Bugün ise özellikle DEVA kadroları kesinlikle Ahmet Davutoğlu ile aynıymış gibi anılmak istemiyor. Nihal Bengisu Karaca da bu konuda DEVA’nın bu tutumunu kibirli bulduğunu anlatan ilginç bir yazı yayınladı Habertürk’te.

Öte yandan Abdullah Bey kendi açısından bu çizgisinde tutarlı bence. Gerçekten de 2014 Temmuz-Ağustos itibariyle parti teşkilatları temayülü yüzde 80 Gül’den yanaydı.

Şu an Gül karşıtlığı ile bilinen kimi AK Partili siyasetçiler bile "Partinin başına Tayyip Erdoğan’dan sonra Gül gelsin" diyorlardı. Ben buna bizzat şahidim.

Abdullah Bey’in de yakın çevresine söylediği gibi Davutoğlu’nun teşkilatlarda karşılığı yok denecek kadar azdı.

Peki Recep Tayyip Erdoğan çok az desteği olmasına rağmen kafasına göre mi Davutoğlu’nu Başbakan yaptı?

Elbette hayır…

Teşkilatlar değil ama AK Parti entelijensiyası diyebileceğimiz tüm belli başlı köşe yazarları o konjonktürde Gül’den değil Davutoğlu’ndan yanaydı.

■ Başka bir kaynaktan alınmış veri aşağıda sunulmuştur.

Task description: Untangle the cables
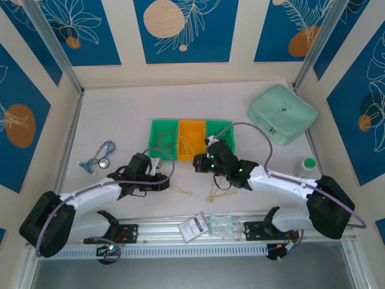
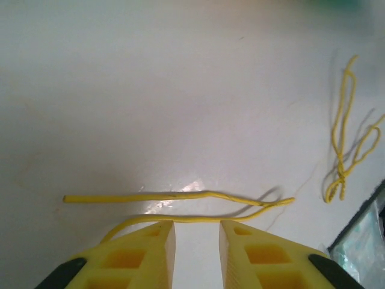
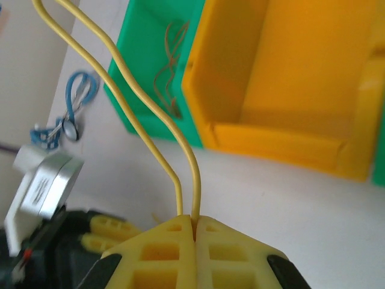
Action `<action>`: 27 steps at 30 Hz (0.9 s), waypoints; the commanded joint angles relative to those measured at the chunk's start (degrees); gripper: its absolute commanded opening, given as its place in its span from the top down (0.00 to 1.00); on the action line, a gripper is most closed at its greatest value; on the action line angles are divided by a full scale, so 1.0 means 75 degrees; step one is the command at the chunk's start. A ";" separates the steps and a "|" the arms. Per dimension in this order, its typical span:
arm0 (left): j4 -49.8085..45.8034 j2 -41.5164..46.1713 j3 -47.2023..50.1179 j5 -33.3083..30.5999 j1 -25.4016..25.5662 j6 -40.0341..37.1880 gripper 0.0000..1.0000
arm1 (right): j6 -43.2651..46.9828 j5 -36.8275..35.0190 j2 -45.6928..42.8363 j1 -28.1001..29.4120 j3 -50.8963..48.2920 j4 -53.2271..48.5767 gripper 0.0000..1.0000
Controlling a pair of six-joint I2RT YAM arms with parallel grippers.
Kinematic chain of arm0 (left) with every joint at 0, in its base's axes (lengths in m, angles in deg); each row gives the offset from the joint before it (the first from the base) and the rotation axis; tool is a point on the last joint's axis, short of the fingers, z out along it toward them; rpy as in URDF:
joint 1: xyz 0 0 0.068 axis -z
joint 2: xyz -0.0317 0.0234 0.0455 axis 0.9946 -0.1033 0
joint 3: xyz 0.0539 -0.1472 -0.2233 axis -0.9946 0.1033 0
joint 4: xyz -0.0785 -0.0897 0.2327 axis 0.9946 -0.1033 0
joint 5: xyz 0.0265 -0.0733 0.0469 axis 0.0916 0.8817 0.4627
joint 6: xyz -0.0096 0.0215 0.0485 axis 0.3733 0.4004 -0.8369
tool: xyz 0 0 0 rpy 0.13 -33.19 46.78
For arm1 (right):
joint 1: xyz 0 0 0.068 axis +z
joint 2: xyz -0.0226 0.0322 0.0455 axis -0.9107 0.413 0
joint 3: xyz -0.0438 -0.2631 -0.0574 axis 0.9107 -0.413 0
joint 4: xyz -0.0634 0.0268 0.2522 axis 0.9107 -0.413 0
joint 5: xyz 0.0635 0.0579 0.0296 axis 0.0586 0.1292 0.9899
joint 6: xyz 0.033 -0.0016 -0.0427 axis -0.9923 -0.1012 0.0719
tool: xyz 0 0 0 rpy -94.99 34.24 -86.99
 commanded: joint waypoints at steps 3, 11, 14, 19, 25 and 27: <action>-0.0816 0.1274 -0.0066 -0.0455 0.0049 -0.0509 0.68 | 0.0165 -0.0512 0.0195 -0.0520 0.0596 -0.0579 0.99; -0.2434 0.2927 -0.0620 -0.0948 0.0049 -0.0796 0.66 | -0.0132 -0.0521 0.1292 -0.0847 0.1291 -0.0505 0.97; -0.3228 0.3109 -0.1054 -0.1179 0.0048 -0.0980 0.66 | -0.0264 -0.0500 0.1616 -0.0784 0.1391 -0.0348 0.97; -0.3754 0.3264 -0.1460 -0.1320 0.0045 -0.1187 0.66 | -0.0381 -0.0584 0.2199 -0.0725 0.1626 -0.0287 0.96; -0.3798 0.3445 -0.1475 -0.1308 0.0046 -0.1239 0.66 | -0.0354 -0.0428 0.2825 -0.0720 0.1968 -0.0271 0.94; -0.3844 0.3490 -0.1459 -0.1320 0.0052 -0.1278 0.66 | -0.0298 -0.0403 0.3001 -0.0735 0.2088 -0.0315 0.92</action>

Tayyip Bey de bunu bilerek siyaseten çok zekice bir hamle yaptı.

2014 Ağustos dönemi hâlâ köşe yazarlarının ve televizyon yorumcularının önemini koruduğu bir dönemdi.

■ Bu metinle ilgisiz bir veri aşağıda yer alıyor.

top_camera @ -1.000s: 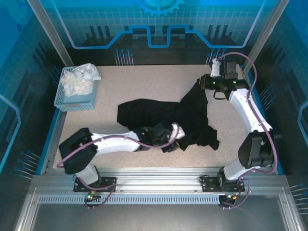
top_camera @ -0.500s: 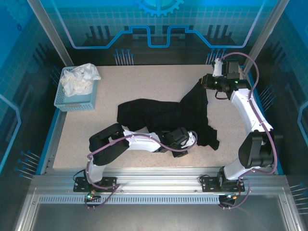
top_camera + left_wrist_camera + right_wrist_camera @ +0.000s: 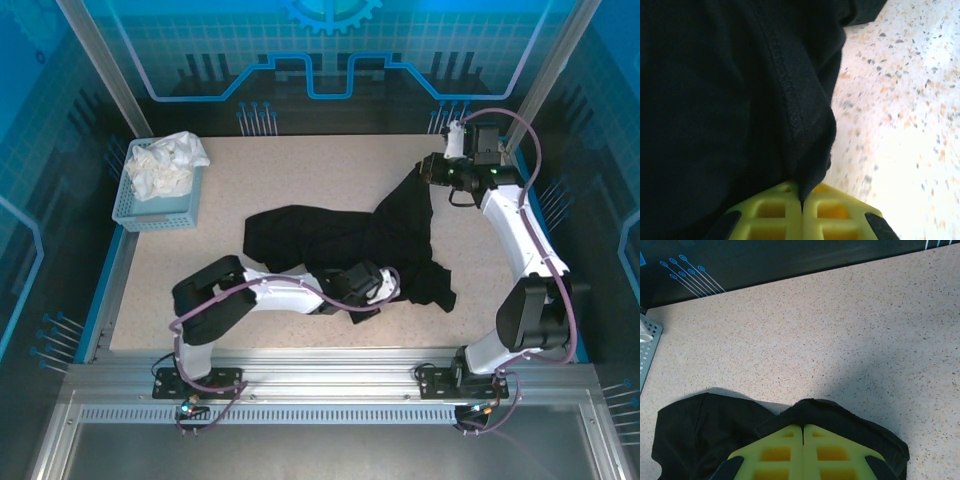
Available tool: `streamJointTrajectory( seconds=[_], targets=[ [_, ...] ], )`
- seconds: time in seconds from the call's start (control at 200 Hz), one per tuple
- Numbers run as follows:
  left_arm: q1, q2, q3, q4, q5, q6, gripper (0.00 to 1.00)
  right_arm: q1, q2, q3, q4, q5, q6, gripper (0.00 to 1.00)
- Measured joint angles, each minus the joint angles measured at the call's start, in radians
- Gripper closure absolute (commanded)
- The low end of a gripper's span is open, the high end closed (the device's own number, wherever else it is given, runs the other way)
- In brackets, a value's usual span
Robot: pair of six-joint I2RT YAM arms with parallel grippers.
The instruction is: Fold the inside-out t-shirt
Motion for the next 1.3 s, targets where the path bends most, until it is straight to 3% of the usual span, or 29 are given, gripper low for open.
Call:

Hatta 17-25 Aralık darbe teşebbüsüne karşı mücadele bağlamında köşe yazarlığı ve televizyon yorumculuğu kurumu yeniden güçlenmişti.

2022 konjonktüründe köşe yazarlarının pek önemi yok ama o zaman farklıydı.

2014 Ağustos itibariyle AK Parti’yi destekleyen tanınmış medya aktörlerinin içinde sadece bir isim Abdullah Gül’ün arkasındaydı.

O da kendisinin 50 senelik dostu Fehmi Koru’ydu. İkinci bir isim yoktu. Koru hariç AK Parti’yi destekleyen tüm muhafazakar ve liberal aydınlar Davutoğlu’ndan yanaydı. Karar gazetesi yazarları da dahil.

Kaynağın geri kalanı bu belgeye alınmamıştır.